Fact #1: Some babies have it while others don’t.
The figures seem to differ depending on the statistical source of information. One estimate puts the number of colicky babies to more or less 20%. It is generally accepted though that colic strikes only at a particular age. It often begins when a baby is a few weeks old. It would be quite uncommon though for infant colic to continue beyond three or four months.
You would know if your baby has colic if he cries a lot for no clear reason. The crying can extend beyond three hours and repeated in different days of the week. Colicky babies usually cannot be comforted easily.
Fact #2: The causes are unknown.
The definite causes of infant colic are not known. There are however some theories about colic that are currently being studied. Gastrointestinal discomfort for example is one enduring theory. This in turn may be caused by a variety of possible factors such as lactose intolerance or proneness to stomach gas.
It has also been suggested that a mother’s anxiety or tension in the home environment may have a role in baby colic.

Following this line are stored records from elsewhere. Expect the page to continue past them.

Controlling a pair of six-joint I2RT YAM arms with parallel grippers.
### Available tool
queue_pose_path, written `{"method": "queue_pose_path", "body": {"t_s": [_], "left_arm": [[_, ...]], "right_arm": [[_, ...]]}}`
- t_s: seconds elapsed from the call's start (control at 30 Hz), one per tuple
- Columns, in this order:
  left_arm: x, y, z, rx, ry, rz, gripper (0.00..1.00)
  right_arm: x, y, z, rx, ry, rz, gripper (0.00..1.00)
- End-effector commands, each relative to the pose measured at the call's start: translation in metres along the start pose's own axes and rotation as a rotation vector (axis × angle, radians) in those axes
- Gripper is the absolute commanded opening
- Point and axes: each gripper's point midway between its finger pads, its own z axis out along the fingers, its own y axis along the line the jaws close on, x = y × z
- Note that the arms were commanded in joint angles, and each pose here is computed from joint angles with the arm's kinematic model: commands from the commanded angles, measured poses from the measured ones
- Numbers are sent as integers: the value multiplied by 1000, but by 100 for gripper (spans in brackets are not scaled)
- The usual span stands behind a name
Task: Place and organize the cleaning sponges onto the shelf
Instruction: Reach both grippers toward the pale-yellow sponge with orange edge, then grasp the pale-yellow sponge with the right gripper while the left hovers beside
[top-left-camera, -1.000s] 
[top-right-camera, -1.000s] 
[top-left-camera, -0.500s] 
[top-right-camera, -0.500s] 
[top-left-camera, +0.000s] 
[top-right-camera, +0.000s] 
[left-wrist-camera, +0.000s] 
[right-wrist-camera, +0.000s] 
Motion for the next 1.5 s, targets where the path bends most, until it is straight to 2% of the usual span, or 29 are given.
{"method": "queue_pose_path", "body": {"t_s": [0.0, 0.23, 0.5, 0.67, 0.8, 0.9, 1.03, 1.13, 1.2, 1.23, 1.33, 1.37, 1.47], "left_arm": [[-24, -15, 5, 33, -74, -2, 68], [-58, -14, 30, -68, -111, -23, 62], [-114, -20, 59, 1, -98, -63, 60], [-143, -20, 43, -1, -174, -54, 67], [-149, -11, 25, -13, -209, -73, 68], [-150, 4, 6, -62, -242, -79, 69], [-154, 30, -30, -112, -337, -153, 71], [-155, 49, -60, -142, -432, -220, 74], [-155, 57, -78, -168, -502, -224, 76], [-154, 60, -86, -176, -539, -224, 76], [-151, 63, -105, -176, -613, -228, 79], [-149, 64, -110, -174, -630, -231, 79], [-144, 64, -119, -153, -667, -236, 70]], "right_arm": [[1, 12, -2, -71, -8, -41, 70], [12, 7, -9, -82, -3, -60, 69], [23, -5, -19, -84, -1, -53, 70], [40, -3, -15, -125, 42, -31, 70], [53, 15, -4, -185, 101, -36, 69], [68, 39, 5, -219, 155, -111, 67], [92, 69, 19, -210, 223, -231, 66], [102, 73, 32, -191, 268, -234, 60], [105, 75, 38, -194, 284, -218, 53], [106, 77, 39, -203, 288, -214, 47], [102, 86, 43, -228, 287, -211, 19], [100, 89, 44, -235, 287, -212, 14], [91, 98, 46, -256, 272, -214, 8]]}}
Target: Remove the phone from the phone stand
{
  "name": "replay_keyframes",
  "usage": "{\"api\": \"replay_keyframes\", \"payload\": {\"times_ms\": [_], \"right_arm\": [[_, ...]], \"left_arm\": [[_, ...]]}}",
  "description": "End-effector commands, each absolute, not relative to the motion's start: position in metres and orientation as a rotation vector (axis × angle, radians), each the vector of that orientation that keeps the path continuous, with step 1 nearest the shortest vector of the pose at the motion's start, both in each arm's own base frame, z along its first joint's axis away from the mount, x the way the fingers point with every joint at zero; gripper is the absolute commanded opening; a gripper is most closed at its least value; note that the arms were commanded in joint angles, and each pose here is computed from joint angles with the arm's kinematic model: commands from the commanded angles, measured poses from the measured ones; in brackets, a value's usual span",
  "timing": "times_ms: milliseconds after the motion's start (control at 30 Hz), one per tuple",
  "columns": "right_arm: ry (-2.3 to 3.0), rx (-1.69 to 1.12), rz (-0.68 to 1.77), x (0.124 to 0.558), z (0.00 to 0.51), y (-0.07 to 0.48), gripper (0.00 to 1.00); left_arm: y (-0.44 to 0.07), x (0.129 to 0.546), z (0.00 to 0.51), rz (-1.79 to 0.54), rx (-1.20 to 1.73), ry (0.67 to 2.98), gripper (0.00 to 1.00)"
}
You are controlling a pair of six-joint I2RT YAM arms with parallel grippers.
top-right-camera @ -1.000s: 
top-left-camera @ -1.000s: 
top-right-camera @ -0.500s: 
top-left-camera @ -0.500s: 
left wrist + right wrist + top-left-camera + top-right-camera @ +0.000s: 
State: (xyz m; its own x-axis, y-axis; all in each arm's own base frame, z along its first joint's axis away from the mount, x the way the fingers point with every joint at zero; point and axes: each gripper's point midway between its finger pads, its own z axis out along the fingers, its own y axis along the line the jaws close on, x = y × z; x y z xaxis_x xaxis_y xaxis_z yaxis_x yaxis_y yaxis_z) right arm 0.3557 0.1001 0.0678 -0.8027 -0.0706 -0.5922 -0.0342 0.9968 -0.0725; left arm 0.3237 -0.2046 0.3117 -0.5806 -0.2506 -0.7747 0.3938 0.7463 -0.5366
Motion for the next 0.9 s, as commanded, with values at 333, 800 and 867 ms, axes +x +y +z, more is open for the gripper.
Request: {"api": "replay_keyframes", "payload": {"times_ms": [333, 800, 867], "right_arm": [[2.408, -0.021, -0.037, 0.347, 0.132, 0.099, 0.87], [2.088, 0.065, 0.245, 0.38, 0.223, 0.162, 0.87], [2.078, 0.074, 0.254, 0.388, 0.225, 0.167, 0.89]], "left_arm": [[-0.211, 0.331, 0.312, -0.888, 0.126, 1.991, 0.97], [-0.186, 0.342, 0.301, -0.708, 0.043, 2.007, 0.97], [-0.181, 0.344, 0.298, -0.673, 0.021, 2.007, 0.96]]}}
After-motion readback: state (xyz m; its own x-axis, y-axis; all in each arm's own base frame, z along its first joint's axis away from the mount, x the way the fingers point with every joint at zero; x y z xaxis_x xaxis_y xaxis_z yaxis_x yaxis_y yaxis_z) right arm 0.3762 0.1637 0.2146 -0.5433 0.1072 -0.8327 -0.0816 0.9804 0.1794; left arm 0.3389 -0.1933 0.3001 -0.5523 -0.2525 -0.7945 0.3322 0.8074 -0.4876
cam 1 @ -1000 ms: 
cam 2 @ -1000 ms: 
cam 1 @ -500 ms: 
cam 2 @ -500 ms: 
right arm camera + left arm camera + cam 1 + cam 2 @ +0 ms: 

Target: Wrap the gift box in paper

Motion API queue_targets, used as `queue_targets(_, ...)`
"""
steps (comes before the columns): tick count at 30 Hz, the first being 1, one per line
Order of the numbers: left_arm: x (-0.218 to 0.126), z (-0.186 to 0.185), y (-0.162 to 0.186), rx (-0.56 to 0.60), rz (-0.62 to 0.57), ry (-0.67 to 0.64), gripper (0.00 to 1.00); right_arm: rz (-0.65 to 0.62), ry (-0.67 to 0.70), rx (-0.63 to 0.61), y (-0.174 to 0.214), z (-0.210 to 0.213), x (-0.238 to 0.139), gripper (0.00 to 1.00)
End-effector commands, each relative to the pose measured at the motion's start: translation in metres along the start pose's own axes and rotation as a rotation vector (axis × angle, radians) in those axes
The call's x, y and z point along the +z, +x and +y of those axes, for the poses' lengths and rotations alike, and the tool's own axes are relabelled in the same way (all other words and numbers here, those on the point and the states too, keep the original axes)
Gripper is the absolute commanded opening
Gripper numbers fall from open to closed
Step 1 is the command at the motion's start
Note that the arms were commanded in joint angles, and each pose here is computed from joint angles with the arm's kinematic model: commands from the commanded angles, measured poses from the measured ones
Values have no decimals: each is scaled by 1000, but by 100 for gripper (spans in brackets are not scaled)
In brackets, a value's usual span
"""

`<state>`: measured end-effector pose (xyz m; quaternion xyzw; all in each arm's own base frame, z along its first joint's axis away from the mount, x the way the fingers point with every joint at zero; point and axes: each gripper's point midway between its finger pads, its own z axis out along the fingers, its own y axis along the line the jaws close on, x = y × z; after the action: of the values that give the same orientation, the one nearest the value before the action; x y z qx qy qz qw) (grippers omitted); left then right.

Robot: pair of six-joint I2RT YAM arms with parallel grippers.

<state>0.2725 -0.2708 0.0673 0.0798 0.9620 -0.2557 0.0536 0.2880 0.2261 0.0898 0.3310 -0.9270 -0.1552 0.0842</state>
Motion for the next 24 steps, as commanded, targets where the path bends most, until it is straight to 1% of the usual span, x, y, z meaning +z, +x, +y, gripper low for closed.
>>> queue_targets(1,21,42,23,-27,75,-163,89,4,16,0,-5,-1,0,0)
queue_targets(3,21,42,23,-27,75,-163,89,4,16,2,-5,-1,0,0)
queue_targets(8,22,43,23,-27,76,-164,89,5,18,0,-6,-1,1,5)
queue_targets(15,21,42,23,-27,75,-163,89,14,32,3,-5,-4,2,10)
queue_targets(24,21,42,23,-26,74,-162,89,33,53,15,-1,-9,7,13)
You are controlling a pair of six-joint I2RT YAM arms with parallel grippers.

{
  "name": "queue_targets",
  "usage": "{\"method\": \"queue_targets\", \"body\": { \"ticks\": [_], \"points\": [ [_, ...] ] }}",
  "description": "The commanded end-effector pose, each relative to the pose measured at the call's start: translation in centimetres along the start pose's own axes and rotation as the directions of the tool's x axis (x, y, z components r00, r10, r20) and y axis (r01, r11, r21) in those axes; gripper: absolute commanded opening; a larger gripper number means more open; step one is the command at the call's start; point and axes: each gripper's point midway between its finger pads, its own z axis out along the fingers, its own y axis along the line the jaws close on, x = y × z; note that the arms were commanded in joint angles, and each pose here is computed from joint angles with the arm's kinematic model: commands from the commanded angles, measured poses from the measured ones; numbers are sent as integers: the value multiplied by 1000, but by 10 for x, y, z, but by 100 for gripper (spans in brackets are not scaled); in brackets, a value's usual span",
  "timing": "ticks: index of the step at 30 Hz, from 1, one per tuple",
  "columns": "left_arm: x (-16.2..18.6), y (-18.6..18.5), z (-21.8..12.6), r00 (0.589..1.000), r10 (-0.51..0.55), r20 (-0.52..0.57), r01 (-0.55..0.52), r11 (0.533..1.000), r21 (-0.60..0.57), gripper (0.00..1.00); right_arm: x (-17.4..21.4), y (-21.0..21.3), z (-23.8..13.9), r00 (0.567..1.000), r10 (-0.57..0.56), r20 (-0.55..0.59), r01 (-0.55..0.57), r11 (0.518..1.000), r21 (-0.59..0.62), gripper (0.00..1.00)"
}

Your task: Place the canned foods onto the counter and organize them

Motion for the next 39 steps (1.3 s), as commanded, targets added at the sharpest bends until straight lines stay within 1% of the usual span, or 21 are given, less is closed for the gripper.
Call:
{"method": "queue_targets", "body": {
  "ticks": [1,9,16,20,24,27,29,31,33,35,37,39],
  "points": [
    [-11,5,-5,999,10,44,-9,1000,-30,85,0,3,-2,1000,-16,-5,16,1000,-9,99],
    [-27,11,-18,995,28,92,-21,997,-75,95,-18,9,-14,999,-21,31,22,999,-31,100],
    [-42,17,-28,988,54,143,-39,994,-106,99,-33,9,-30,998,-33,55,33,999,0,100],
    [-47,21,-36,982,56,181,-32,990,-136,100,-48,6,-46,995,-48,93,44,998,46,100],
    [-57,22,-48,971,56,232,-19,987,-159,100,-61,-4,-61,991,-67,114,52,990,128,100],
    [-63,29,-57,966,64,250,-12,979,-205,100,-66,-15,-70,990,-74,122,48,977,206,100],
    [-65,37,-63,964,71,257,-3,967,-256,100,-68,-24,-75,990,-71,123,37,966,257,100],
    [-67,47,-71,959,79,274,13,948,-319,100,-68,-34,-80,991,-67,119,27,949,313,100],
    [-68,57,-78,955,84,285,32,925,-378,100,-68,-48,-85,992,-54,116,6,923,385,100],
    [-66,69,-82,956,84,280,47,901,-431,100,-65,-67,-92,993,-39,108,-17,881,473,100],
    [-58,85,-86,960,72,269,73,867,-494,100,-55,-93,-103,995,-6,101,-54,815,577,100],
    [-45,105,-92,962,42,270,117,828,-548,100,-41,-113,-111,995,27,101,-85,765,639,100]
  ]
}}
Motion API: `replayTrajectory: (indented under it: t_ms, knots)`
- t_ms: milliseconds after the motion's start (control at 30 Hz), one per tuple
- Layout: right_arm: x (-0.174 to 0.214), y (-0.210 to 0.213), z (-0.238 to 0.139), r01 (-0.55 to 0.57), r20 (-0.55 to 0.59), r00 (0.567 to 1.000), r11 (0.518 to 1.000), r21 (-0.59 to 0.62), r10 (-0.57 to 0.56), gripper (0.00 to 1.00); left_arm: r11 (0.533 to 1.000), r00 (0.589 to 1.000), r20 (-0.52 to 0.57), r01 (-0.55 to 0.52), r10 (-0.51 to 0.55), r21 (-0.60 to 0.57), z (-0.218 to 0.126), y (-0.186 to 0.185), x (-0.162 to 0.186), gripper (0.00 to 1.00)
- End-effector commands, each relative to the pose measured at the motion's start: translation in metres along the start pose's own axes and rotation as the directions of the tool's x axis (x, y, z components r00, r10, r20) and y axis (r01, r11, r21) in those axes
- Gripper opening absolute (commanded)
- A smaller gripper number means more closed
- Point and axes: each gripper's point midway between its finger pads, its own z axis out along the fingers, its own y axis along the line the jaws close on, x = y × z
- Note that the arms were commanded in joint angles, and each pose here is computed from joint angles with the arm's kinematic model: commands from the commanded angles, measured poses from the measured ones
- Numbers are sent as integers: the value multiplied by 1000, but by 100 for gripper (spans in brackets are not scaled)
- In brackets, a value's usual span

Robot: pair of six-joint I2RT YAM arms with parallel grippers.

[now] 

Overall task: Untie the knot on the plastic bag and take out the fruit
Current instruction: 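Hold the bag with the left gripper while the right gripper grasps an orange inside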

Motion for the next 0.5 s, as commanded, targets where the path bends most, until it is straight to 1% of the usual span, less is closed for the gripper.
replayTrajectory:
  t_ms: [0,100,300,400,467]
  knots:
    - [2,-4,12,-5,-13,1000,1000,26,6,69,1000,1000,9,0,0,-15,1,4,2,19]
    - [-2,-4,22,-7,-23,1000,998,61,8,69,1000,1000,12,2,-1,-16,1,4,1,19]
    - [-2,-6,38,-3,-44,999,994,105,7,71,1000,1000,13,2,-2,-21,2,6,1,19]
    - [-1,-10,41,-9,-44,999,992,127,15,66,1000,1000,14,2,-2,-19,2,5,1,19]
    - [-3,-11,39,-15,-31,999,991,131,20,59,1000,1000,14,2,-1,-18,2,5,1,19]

Fact #3: You should see a doctor.
You should still see your infant’s pediatrician even if you suspect that your baby has a case of infant colic. This is to ensure that there are no other underlying medical factors that may be causing the excessive crying and difficult behavior. A condition that goes unnoticed could lead to serious consequences when not brought to the doctor’s attention.
Fact #4: There are ways to relieve colic.
The doctor may or may not recommend medication to help relieve colic symptoms. At the most, your baby may be prescribed medicine to relieve stomach gas. In most cases, a pediatrician may urge other non-medical solutions for colic.
Other possible solutions may include possibly changing the infant’s milk to a soy based formula. You may also be asked to try various parental behavior and stimuli modifications. You may, for example, have to change the way you carry or wrap your infant. A lukewarm bath, soothing music, rocking, massage and other soothing methods may also be tried.
Factor #5: Your response plays an important role.
For some parents, nothing that they do may effectively stop Infant colic when it strikes. It is a definite fact however that you will not improve the situation by losing your patience and getting angry with your baby. If environmental tension is a real factor in baby colic, you may even be making things worse. Keep cool and collected and call for help when you can’t take the crying anymore.
Colic Tip #1
Be Patient: Colic problems will lessen with age, so realize that things will get better in the future. In the mean time, try to stay calm, reassuring and loving. The best thing for your child is a well-rested parent.
Colic Tip #2
Feed Less But More Often: Whether breast feeding or bottle feeding, try feeding a baby with colic half as much as usual and twice as often. Little tummies can’t handle getting too much too fast and the breakdown of lactose can cause an increase in intestinal gas.
Colic Tip #3
Enlist Help: One if the best things you can do if you have a colicky baby is to give yourself a break and get away from it all. Get your spouse, parents, aunts, uncles or even a babysitter to lend a hand for a while so you can rest and recharge your batteries.